Work task — Write out the listing again, exactly as it appears below.

Exercise input —
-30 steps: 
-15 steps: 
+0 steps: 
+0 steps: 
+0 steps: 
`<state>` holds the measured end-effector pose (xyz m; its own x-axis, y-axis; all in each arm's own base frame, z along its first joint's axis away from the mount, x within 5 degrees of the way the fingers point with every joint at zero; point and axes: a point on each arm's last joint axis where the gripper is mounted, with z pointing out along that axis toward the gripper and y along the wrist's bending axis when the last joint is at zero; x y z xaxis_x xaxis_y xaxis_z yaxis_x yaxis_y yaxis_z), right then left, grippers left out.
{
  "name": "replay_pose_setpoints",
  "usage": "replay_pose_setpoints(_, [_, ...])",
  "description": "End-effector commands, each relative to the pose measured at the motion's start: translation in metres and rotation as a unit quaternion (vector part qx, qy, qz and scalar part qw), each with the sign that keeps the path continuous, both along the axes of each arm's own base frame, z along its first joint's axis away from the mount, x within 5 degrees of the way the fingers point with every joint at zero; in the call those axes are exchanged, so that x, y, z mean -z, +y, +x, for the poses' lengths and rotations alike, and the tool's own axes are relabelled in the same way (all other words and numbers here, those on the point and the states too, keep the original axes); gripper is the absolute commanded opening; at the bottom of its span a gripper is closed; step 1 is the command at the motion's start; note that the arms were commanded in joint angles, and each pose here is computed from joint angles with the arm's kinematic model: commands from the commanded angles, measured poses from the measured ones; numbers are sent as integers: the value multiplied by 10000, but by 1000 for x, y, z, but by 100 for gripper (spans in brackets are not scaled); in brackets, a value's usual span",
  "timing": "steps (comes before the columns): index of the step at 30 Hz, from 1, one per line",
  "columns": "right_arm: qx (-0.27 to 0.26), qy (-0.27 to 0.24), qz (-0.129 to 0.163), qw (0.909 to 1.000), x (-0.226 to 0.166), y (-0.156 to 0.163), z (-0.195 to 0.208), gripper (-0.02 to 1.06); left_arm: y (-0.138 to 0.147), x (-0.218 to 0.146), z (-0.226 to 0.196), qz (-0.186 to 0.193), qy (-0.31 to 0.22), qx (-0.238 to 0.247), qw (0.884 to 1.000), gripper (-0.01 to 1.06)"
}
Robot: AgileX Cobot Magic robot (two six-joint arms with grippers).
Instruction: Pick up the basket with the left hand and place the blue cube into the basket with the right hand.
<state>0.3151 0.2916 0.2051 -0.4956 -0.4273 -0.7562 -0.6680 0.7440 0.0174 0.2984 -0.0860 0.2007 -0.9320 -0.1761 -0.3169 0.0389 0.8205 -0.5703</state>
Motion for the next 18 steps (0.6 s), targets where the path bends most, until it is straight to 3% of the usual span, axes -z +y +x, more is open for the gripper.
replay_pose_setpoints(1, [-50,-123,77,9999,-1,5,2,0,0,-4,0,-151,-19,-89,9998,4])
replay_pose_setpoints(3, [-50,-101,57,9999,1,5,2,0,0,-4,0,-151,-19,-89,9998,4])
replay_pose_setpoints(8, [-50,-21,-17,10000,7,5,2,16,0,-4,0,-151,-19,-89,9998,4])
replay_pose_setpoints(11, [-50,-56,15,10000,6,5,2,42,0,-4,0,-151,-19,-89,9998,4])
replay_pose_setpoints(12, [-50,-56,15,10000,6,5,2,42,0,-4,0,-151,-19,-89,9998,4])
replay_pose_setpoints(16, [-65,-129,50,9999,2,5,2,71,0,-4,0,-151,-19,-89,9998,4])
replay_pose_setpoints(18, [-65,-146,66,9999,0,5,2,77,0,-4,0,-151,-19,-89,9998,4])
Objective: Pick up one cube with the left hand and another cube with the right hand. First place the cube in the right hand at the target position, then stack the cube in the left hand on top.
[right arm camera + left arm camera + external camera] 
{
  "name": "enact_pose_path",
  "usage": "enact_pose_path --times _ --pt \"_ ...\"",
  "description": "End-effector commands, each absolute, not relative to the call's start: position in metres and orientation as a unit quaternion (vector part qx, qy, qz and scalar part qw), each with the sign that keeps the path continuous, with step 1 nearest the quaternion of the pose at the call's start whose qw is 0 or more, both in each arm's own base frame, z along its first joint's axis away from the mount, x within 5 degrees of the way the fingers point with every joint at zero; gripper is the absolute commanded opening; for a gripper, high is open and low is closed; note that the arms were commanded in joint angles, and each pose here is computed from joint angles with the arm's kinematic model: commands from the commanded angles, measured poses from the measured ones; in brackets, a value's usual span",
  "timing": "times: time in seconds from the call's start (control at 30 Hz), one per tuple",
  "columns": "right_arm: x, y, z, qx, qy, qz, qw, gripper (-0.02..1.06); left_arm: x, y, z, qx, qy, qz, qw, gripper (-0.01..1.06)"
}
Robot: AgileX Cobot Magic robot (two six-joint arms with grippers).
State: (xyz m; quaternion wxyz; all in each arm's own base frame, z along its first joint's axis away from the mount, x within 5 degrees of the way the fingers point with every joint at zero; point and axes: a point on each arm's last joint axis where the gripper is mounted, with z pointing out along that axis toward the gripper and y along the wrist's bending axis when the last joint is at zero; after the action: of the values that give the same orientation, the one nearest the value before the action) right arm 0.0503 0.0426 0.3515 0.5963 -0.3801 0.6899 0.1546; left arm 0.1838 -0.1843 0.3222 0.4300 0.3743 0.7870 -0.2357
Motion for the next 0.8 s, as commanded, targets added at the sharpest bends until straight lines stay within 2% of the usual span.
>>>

Response —
-30 steps: 
-15 steps: 
+0 steps: 
+0 steps: 
+0 steps: 
`<state>` holds the measured end-effector pose (xyz m; its own x-axis, y-axis; all in each arm's own base frame, z along its first joint's axis away from the mount, x within 5 degrees of the way the fingers point with every joint at zero; point and axes: a point on each arm's last joint axis where the gripper is mounted, with z pointing out along that axis toward the gripper and y along the wrist's bending axis when the last joint is at zero; x y z xaxis_x xaxis_y xaxis_z yaxis_x yaxis_y yaxis_z), right then left, grippers left out.
{
  "name": "replay_pose_setpoints",
  "usage": "replay_pose_setpoints(_, [_, ...])",
  "description": "End-effector commands, each relative to the pose measured at the motion's start: translation in metres and rotation as a unit quaternion (vector part qx, qy, qz and scalar part qw), each with the sign that keeps the path continuous, both along the axes of each arm's own base frame, z along its first joint's axis away from the mount, x within 5 degrees of the way the fingers point with every joint at zero; in the call those axes are exchanged, so that x, y, z mean -z, +y, +x, for the poses' lengths and rotations alike, and the tool's own axes are relabelled in the same way (all other words and numbers here, those on the point and the states too, keep the original axes); gripper is the absolute commanded opening; at the bottom of its span a gripper is closed; step 1 is the command at the motion's start; note that the arms were commanded in joint angles, and each pose here is computed from joint angles with the arm's kinematic model: commands from the commanded angles, measured poses from the measured ones; numbers are sent as integers: the value multiplied by 10000, but by 1000 for x, y, z, but by 100 for gripper (spans in brackets are not scaled); in brackets, a value's usual span",
  "timing": "steps (comes before the columns): index of the step at 30 Hz, from 1, one per line",
  "columns": "right_arm: qx (-0.27 to 0.26), qy (-0.27 to 0.24), qz (-0.129 to 0.163), qw (0.909 to 1.000), x (-0.226 to 0.166), y (-0.156 to 0.163), z (-0.195 to 0.208), gripper (-0.02 to 1.06); left_arm: y (-0.138 to 0.147), x (-0.218 to 0.146), z (-0.226 to 0.196), qz (-0.186 to 0.193), qy (-0.31 to 0.22), qx (-0.238 to 0.247), qw (0.884 to 1.000), gripper (-0.01 to 1.06)"
}
Robot: AgileX Cobot Magic robot (two six-joint arms with grippers).
Instruction: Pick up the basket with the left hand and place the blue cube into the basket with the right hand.
<state>0.3151 0.2916 0.2051 -0.4956 -0.4273 -0.7562 -0.6680 0.7440 0.0174 0.2984 -0.0860 0.2007 -0.9320 -0.1761 -0.3169 0.0389 0.8205 -0.5703</state>
Motion for the next 18 steps (0.6 s), targets where the path bends most, until it is straight to 3% of the usual span, axes -z +y +x, more is open for the gripper.
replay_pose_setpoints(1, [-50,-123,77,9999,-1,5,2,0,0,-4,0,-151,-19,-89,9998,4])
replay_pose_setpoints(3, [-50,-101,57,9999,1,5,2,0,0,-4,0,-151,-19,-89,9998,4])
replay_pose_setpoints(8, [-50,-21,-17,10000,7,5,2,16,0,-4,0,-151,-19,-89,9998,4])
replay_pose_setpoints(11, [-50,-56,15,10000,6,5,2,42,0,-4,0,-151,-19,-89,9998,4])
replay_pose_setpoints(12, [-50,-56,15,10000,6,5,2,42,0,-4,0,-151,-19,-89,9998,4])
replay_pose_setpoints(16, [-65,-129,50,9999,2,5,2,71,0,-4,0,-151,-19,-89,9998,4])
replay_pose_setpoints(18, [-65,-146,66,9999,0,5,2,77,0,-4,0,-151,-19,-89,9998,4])
Objective: Pick up one cube with the left hand and another cube with the right hand. First place the cube in the right hand at the target position, then stack the cube in the left hand on top.
[right arm camera + left arm camera + external camera] 
{
  "name": "enact_pose_path",
  "usage": "enact_pose_path --times _ --pt \"_ ...\"",
  "description": "End-effector commands, each absolute, not relative to the call's start: position in metres and orientation as a unit quaternion (vector part qx, qy, qz and scalar part qw), each with the sign that keeps the path continuous, with step 1 nearest the quaternion of the pose at the call's start whose qw is 0 or more, both in each arm's own base frame, z along its first joint's axis away from the mount, x within 5 degrees of the way the fingers point with every joint at zero; gripper is the absolute commanded opening; for a gripper, high is open and low is closed; note that the arms were commanded in joint angles, and each pose here is computed from joint angles with the arm's kinematic model: commands from the commanded angles, measured poses from the measured ones; in brackets, a value's usual span",
  "timing": "times: time in seconds from the call's start (control at 30 Hz), one per tuple",
  "columns": "right_arm: x, y, z, qx, qy, qz, qw, gripper (-0.02..1.06); left_arm: x, y, z, qx, qy, qz, qw, gripper (-0.01..1.06)"
}
Robot: AgileX Cobot Magic robot (two six-joint arms with grippers).
State: (xyz m; quaternion wxyz; all in each arm's own base frame, z along its first joint's axis away from the mount, x within 5 degrees of the way the fingers point with every joint at zero; point and axes: a point on each arm's last joint axis where the gripper is mounted, with z pointing out along that axis toward the gripper and y along the wrist's bending axis when the last joint is at zero; after the action: of the values that give the same orientation, the one nearest the value before the action) right arm 0.0503 0.0426 0.3515 0.5963 -0.3801 0.6899 0.1546; left arm 0.1838 -0.1843 0.3222 0.4300 0.3743 0.7870 -0.2357
Motion for the next 0.8 s, as commanded, targets added at the sharpest bends until straight lines stay within 2% of the usual span.
>>>

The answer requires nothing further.